**Task description:**
Below are entries. Copy exactly the lines running from the line that holds "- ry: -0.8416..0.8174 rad" to the line that holds "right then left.", with both ends included.

=== Available records ===

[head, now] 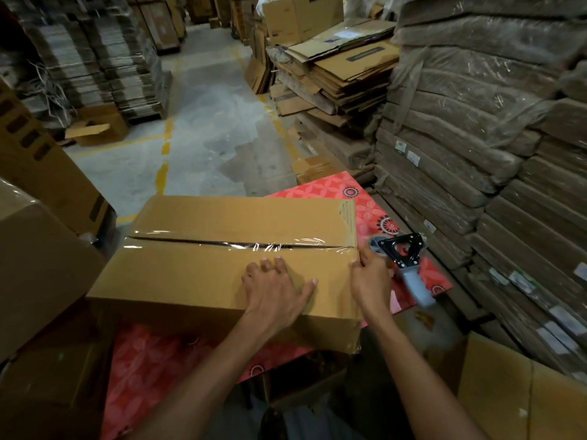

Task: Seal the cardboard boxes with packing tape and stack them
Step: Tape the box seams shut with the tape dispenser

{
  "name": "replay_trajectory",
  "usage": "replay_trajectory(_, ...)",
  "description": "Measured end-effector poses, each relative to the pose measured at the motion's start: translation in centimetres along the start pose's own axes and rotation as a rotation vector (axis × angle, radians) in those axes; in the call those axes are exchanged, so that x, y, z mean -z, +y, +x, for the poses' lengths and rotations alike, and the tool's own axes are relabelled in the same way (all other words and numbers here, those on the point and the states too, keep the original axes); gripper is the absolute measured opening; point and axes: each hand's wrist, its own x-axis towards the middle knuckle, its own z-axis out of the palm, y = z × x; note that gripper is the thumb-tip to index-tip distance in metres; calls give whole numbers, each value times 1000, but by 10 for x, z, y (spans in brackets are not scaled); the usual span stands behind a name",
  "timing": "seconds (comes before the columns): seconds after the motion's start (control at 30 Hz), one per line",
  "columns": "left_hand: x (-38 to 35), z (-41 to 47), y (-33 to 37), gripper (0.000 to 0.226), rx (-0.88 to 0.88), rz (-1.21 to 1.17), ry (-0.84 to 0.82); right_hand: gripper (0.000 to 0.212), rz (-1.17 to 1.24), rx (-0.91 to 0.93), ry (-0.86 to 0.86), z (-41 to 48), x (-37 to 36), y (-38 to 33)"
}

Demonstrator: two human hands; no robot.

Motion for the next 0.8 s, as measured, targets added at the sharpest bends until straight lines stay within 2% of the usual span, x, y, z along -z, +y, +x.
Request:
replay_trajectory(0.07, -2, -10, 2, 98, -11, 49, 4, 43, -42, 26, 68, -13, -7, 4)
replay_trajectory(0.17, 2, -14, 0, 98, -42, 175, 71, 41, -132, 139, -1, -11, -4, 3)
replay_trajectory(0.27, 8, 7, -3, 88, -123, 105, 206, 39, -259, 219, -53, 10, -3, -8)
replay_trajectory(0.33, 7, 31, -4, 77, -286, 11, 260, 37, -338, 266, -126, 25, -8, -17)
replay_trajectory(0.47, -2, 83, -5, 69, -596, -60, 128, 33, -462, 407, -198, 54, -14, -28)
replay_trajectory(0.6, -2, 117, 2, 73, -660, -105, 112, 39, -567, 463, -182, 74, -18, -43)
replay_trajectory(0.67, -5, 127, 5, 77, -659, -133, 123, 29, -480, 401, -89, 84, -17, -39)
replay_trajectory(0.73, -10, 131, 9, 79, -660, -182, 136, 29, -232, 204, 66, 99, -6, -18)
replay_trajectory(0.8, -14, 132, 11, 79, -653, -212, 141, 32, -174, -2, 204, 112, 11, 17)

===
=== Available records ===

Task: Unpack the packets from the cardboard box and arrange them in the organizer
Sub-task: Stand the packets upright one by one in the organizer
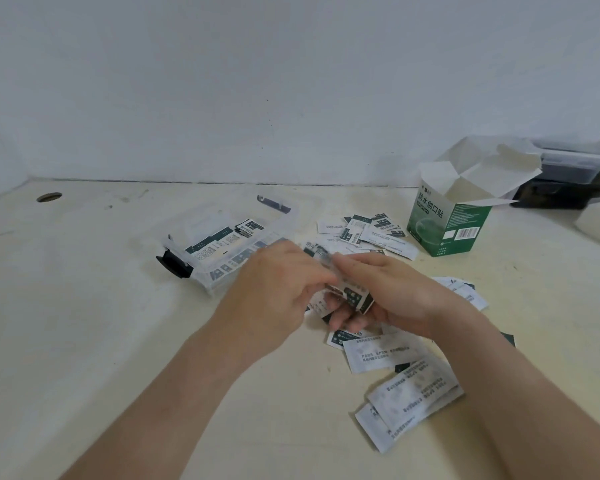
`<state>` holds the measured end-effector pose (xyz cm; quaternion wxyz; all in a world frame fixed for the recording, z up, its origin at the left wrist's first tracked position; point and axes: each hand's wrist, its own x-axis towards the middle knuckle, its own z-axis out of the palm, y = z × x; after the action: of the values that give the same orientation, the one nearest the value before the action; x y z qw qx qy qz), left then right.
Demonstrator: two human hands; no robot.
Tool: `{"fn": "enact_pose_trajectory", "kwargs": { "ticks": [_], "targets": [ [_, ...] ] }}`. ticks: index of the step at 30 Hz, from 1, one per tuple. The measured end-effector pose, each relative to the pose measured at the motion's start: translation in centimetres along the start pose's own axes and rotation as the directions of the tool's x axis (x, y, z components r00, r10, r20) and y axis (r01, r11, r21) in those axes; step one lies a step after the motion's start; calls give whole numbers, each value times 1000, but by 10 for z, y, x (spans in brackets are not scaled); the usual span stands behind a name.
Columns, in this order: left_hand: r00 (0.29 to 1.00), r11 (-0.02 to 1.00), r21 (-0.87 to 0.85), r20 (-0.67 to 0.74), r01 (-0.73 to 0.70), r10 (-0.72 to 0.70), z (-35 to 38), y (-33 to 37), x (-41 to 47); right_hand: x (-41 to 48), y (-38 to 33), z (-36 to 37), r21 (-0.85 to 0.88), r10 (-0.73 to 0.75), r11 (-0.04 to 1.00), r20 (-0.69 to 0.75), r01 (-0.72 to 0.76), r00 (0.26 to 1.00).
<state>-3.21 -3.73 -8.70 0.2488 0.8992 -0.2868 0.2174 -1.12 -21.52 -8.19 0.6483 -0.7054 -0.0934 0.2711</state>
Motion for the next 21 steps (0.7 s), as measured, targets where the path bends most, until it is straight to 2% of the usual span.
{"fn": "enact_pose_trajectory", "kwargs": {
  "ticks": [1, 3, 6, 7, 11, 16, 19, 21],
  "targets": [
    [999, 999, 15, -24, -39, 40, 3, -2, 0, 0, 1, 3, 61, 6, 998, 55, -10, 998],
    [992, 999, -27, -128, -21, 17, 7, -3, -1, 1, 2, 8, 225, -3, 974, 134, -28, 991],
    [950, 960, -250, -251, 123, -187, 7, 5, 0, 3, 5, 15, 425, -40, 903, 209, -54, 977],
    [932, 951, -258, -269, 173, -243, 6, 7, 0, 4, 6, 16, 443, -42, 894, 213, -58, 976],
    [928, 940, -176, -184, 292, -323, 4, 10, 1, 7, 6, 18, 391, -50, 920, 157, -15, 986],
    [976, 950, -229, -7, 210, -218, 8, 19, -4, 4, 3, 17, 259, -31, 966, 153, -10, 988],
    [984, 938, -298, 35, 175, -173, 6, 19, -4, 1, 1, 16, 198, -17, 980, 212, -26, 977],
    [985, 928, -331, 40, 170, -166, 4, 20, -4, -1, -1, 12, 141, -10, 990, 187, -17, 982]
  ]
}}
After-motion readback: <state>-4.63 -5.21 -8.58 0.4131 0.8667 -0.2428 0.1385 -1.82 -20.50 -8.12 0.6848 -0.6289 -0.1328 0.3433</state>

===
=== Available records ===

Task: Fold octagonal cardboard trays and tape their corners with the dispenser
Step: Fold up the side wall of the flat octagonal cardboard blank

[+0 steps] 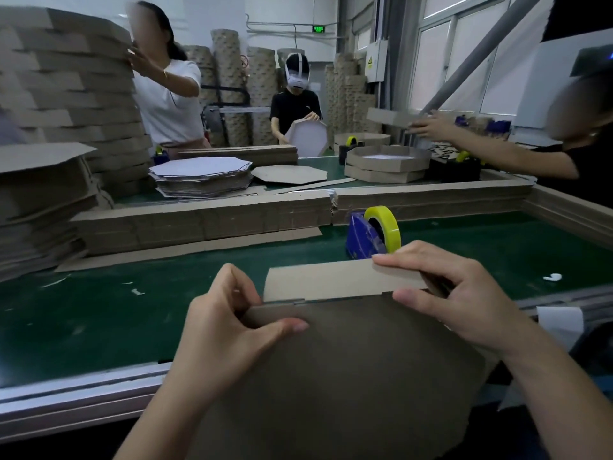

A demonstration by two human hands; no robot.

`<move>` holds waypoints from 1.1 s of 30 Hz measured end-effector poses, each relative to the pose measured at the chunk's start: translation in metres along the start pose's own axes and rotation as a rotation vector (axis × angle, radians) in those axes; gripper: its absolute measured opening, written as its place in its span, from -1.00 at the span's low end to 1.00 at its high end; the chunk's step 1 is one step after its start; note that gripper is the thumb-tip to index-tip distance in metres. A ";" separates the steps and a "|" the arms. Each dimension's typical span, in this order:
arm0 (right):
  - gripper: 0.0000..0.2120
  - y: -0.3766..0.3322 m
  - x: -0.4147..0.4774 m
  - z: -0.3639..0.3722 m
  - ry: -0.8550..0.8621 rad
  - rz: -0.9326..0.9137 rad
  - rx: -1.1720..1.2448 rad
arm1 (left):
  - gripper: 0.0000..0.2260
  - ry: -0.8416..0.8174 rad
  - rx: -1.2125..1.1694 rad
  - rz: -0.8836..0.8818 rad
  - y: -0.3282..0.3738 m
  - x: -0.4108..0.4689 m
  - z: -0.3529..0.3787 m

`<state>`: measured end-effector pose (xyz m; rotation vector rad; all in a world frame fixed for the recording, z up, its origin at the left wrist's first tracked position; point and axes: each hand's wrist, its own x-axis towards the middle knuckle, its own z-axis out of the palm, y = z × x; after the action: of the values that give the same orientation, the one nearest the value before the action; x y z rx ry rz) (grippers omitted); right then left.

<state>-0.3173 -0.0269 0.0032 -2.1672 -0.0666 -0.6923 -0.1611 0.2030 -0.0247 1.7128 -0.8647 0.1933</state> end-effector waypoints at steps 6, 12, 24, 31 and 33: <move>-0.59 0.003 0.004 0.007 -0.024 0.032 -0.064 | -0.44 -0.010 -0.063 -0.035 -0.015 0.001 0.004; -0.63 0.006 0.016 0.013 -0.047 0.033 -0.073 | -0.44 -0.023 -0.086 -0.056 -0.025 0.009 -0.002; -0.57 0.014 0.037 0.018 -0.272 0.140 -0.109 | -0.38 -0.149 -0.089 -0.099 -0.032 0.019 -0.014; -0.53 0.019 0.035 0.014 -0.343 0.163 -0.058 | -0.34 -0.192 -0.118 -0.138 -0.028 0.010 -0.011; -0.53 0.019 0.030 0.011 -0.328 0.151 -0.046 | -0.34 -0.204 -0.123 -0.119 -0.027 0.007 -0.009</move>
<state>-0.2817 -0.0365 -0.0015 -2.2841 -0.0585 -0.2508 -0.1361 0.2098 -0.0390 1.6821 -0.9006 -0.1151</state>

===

**Reply:**
  - ry: -0.8416..0.8174 rad
  - rx: -1.2125..1.1694 rad
  - rz: -0.8836..0.8818 rad
  - y: -0.3282..0.3738 m
  - x: -0.4108..0.4689 m
  - z: -0.3529..0.3787 m

`<state>`: measured end-effector pose (xyz m; rotation vector rad; all in a world frame fixed for the recording, z up, its origin at the left wrist's first tracked position; point and axes: each hand's wrist, its own x-axis towards the middle knuckle, its own z-axis out of the palm, y = z × x; after the action: of the values that give the same orientation, the one nearest the value before the action; x y z rx ry rz) (grippers omitted); right then left.

Nothing else is required to complete the output.